= Modon (fluid dynamics) =

Sea eddies

Modons or dipole eddy pairs, are eddies that can carry water over distances of more than 1000 km in the ocean, in different directions than usual sea currents like Rossby waves, and much faster than other eddies.

==History==

The name modon was coined by M. E. Stern as a pun on the joint USA-USSR oceanographic research program POLYMODE. The modon is a dipole-vortex solution to the potential-vorticity equation that was theorized in order to explain anomalous atmospheric blocking events and eddy structures in rotating fluids, and the first solution was obtained by Stern in 1975. However, this solution was imperfect because it was not continuous at the modon boundary, so other scientists, such as Larichev and Reznik (1976), proposed other solutions that corrected that problem.
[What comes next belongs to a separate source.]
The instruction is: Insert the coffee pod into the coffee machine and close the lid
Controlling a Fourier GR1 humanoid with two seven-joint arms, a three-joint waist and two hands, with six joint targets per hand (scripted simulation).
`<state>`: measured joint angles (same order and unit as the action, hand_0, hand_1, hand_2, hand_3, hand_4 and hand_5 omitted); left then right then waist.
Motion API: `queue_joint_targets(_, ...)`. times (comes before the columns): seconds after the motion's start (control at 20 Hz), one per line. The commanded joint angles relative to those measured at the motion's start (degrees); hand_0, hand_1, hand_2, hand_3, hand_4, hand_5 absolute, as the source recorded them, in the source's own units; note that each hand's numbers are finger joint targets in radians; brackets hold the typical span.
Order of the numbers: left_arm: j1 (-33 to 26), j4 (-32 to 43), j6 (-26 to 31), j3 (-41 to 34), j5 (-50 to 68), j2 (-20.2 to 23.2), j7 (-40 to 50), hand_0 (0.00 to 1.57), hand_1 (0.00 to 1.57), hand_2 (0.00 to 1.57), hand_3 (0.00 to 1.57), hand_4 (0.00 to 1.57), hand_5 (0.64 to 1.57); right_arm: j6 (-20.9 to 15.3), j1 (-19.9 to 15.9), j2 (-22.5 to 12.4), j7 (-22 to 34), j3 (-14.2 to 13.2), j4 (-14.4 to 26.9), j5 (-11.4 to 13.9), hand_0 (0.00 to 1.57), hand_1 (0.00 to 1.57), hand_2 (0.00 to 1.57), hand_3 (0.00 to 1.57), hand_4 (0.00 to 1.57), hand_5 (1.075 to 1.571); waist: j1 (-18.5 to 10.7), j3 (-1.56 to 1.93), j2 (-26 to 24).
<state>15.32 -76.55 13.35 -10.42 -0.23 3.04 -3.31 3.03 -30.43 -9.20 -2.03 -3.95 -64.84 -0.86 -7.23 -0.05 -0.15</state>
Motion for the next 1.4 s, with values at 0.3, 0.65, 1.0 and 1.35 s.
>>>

Although modons were predicted theoretically in the 1970s, a pair of modons spinning in opposite directions was first identified traveling in 2017 over the Tasman Sea. The study of satellite images has allowed the identification of other modons, at least dating back to 1993, that hadn't been identified as such until then. The scientists that first discovered modons in the wild think that they can absorb small sea creatures and carry them at high speed over long ocean distances. They are also capable of affecting the transport of heat, carbon and nutrients over that area of the ocean. They move about ten times faster than a typical eddy, and can last for six months before being disengaged.

==Equatorial modon==
In 2019, Rostami and Zeitlin reported a discovery of steady, long-living, slowly eastward-moving large-scale coherent twin cyclones, so-called “equatorial modon,” by means of a moist-convective rotating shallow water model. Crudest barotropic features of MJO such as eastward propagation along the equator, slow phase speed, hydro-dynamical coherent structure, the convergent zone of moist-convection, are captured by Rostami and Zeitlin's modon. Having an exact solution of streamlines for internal and external regions of equatorial asymptotic modon is another feature of this structure. It is shown that such eastward-moving coherent dipolar structures can be produced during geostrophic adjustment of localized large-scale pressure anomalies in the diabatic moist-convective environment on the equator.